WHAT IS EXPECTED: Please output exactly the lines from the one that holds "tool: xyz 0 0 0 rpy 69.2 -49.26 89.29" through the final line of the data, and nothing else; leave out any pictures.

GIVEN INFORMATION:
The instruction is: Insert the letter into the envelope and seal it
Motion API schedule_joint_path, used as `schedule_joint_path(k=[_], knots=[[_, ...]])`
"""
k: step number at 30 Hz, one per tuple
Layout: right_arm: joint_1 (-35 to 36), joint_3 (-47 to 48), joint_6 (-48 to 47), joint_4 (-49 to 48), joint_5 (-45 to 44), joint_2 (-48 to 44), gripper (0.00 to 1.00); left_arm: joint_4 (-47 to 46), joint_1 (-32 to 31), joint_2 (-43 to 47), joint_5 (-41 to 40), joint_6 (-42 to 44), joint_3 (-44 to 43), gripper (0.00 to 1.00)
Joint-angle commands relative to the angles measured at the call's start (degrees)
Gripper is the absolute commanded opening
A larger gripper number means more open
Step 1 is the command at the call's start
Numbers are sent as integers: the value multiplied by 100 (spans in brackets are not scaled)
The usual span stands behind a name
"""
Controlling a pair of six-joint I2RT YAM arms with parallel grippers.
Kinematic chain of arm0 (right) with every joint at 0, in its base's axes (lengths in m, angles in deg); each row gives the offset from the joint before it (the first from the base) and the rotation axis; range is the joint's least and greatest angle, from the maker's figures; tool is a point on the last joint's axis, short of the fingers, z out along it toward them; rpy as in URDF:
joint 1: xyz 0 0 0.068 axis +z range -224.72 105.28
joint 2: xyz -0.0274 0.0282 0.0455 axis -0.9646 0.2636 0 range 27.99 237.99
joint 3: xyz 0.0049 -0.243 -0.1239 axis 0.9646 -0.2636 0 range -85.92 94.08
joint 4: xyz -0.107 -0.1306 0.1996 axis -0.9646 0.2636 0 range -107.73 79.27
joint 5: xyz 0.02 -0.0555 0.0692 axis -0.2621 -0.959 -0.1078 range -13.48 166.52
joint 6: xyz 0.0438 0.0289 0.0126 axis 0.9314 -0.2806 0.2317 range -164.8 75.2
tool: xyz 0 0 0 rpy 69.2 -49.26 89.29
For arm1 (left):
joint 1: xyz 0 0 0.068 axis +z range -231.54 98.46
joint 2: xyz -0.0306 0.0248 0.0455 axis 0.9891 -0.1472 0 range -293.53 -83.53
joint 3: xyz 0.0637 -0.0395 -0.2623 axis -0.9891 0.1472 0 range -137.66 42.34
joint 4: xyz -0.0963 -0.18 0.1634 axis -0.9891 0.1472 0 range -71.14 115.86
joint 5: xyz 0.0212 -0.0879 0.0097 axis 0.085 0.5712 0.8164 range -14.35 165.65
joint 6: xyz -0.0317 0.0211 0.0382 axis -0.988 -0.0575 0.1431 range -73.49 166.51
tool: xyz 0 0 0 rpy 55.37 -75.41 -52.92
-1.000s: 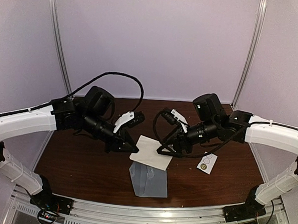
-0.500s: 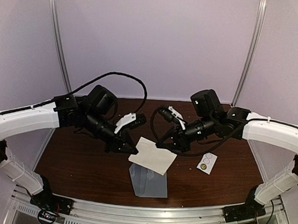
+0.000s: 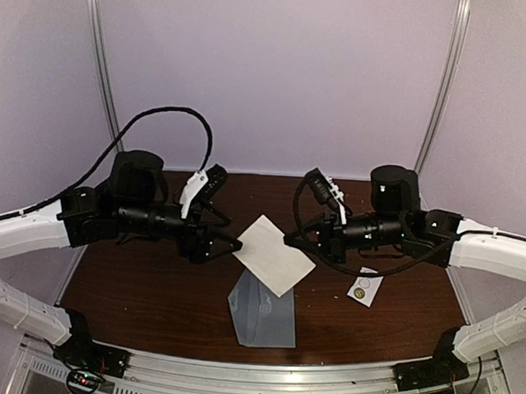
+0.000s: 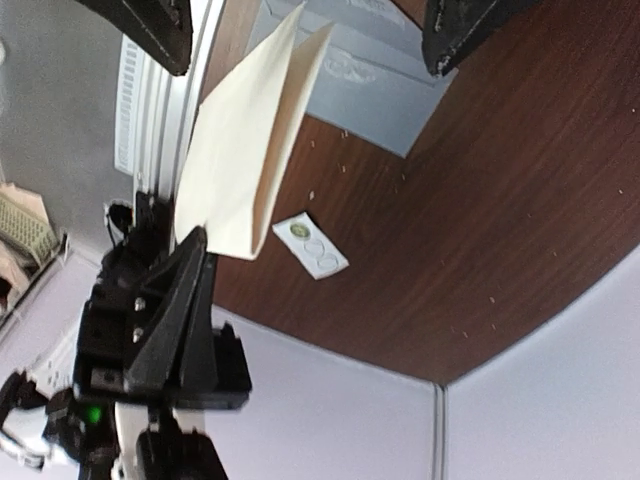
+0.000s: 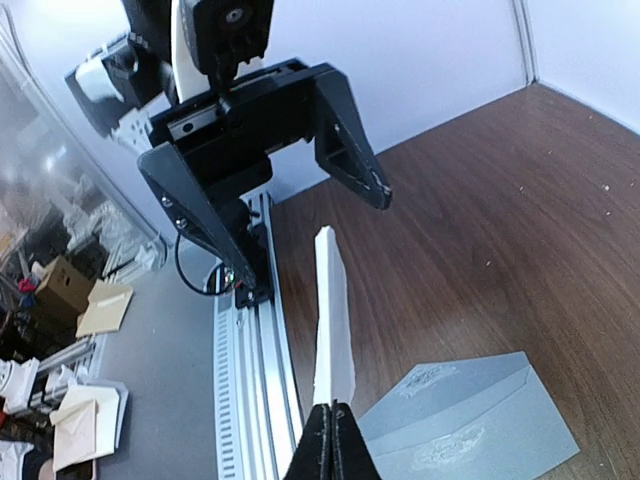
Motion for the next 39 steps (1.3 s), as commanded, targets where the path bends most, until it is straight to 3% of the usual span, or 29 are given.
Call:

TASK ANSWER:
tool: xyz 0 0 0 rpy 69.2 -49.26 89.29
For arm1 (left):
joint 1: xyz 0 0 0.068 axis +z range -231.54 98.46
joint 2: xyz -0.0306 0.0248 0.0455 axis 0.9891 -0.1472 0 range -293.53 -83.53
joint 3: xyz 0.0637 -0.0395 -0.2623 axis -0.9891 0.1472 0 range -137.66 42.34
joint 4: xyz -0.0963 -0.18 0.1634 axis -0.9891 0.1472 0 range -71.14 115.86
joint 5: xyz 0.0212 -0.0879 0.0097 axis 0.085 0.5712 0.8164 range -14.35 165.65
joint 6: xyz -0.0317 0.0211 0.0382 axis -0.988 -0.0575 0.1431 range -73.49 166.51
tool: xyz 0 0 0 rpy 55.37 -75.41 -52.92
-1.000s: 
-0.500s: 
+0.000s: 
+0.000s: 
+0.000s: 
Motion for the next 39 steps (1.3 s), as commanded, targets where the path bends most, until it is straight to 3% of the usual span, or 29 are given.
Call:

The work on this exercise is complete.